Why the Old Brick Road Matters
The Old Brick Road is one of those rare pieces of American infrastructure that has survived almost entirely by accident. The road was not preserved deliberately. It was simply ignored long enough that it became too historically valuable to destroy. By the time anyone thought to protect it, it had become one of the last remaining examples of its kind in the country.
That accidental preservation is part of what makes it special. Visitors who drive the road today are not walking through a sanitized historic site or a reconstructed museum exhibit. They are driving on the same bricks that Henry Leland’s 1916 Cadillac Eight rolled over on its way to Daytona Beach, that J.F. Belland walked on his 1915 publicity tour, that the Tin Can Tourists in their Model T Fords used to reach what was, for most of them, the first paved road they had ever seen in the South. The bricks are imperfect, weathered, and authentic. The experience is the closest thing in Florida to time travel.
The Old Brick Road also tells a specific Florida story. It is the story of a road built before the county existed, by two counties working together, with bonds approved by a man who would later found a beach town, using bricks made in Alabama, paved by a steam roller, partly by convict labor. It is the story of a road that briefly transformed a rural northeast Florida community into a tourist stop and then watched that community fade when a newer, faster road took its place. It is the story of a road that survived neglect, logging trucks, hurricanes, and now active development pressure.
It is also a road that may still be lost. Despite the National Register listing, despite the Heritage Crossroads designation, despite the recent county and city attention, the Old Brick Road remains vulnerable. The bricks are loose. The roadbed is sinking in some sections. Logging trucks still use it. Development is coming. Whether the road survives another century depends on decisions being made right now by Flagler County officials, the Palm Coast City Council, the Florida Department of Transportation, Raydient and Rayonier, and the historical societies trying to ensure the road’s continued protection.

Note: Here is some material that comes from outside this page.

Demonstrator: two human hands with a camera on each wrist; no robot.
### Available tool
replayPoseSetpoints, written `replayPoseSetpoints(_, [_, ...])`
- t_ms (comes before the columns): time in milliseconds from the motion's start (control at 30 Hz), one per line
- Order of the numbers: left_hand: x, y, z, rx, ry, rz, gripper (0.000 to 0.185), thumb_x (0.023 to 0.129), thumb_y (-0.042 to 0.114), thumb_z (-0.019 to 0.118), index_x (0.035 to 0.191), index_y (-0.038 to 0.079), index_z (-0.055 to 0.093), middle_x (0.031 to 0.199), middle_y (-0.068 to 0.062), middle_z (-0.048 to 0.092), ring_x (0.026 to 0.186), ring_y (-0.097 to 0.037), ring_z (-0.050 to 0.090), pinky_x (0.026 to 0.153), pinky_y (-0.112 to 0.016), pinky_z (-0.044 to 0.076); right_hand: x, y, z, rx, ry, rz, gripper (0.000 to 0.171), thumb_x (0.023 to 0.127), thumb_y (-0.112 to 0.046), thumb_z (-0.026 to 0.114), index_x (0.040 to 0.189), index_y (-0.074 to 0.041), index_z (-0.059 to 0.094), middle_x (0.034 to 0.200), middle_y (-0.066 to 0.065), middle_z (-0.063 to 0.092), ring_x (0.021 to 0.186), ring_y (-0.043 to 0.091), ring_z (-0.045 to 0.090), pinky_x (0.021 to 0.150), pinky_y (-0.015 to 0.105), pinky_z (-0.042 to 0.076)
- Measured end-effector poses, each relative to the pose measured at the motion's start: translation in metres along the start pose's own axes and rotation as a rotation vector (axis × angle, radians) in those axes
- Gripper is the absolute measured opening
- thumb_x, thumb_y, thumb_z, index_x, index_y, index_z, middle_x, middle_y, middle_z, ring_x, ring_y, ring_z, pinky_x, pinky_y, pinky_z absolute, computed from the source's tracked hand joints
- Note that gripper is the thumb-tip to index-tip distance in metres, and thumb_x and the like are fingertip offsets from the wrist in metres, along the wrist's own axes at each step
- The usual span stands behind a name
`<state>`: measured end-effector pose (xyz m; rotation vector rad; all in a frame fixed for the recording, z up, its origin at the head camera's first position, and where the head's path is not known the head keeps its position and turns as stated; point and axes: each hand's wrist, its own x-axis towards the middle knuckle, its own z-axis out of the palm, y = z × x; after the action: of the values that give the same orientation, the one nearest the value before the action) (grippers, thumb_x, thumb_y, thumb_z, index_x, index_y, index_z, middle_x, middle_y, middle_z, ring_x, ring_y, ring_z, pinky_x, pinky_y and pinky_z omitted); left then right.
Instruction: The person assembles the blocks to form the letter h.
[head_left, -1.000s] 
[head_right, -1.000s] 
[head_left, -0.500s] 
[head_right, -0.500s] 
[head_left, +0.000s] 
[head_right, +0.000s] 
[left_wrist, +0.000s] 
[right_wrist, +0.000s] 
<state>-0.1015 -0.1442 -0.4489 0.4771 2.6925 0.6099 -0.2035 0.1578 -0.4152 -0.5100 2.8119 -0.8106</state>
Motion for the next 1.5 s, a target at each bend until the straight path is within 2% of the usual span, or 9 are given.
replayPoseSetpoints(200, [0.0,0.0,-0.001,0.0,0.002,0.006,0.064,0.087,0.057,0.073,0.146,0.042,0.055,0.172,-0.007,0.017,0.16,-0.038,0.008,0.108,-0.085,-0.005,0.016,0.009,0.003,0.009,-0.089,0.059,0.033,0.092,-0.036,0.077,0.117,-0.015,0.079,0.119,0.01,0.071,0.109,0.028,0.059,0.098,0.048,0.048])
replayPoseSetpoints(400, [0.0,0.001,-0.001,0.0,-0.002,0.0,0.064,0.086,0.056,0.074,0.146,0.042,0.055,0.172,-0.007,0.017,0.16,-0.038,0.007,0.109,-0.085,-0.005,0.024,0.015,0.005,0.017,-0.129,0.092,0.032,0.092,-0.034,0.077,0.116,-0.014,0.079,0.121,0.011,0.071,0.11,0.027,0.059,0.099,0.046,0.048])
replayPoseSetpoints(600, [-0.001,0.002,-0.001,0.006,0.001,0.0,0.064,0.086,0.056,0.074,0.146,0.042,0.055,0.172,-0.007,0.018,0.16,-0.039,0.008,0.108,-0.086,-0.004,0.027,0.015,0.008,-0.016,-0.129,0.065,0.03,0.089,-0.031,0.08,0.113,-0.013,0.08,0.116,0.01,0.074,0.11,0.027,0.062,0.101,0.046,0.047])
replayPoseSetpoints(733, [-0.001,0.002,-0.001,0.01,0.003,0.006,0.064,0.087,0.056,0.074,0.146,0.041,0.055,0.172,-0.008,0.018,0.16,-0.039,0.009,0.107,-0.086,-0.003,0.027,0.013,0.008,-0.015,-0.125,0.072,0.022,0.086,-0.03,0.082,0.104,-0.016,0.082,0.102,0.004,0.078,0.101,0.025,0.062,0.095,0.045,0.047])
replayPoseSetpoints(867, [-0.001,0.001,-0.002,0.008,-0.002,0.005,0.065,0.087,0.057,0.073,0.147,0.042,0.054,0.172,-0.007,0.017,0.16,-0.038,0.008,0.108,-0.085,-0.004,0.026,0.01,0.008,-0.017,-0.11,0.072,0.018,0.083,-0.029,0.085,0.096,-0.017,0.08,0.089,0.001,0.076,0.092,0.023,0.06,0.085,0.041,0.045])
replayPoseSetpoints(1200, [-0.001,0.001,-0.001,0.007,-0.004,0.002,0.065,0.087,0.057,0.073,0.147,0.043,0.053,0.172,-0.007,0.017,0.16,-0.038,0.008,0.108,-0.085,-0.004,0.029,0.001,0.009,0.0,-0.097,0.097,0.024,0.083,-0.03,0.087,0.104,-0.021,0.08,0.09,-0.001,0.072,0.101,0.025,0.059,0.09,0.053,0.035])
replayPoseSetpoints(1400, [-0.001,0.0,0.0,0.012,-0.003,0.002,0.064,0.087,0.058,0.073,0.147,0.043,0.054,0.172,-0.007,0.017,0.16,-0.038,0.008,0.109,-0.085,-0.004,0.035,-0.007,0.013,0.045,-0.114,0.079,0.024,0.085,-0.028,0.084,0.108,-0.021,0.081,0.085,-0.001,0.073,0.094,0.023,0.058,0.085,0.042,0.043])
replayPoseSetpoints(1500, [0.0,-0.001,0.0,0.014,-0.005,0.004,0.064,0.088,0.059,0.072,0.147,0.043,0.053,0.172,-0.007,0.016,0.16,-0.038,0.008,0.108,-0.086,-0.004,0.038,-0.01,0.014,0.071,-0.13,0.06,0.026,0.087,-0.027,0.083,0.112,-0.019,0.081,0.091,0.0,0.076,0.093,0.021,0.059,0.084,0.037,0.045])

For now, the bricks are still there. The “GRAVES B’HAM ALA” stamps are still visible. The road is still drivable. And anyone who wants to experience a stretch of authentic, unsanitized Old Florida history can still take County Road 13 north out of Espanola, watch the pavement give way to brick, and drive the nine miles that the Tin Can Tourists drove a century ago. Just slowly. And with a little luck, alone.
Sources
[1] Flagler County Historical Society. “The Old Brick Road.”
[2] Wikipedia. “Dixie Highway-Hastings, Espanola and Bunnell Road.”
[3] FlaglerLive. “Flagler County Seeks to Protect Old Brick Road from Logging Trucks and Palm Coast Development.” February 13, 2025.
[4] Historical Marker Database. “Old Brick Road Historical Marker.”
[5] Florida Backroads Travel. “Espanola, Florida and the Old Brick Road.”
[6] Abandoned Florida. “Visit the Historic Old Dixie Highway.”
[7] Florida Traveler. “Florida’s Old Brick Road – The Dixie Highway.” September 20, 2023.
[8] National Register of Historic Places, Reference Number 05000378, listed April 20, 2005.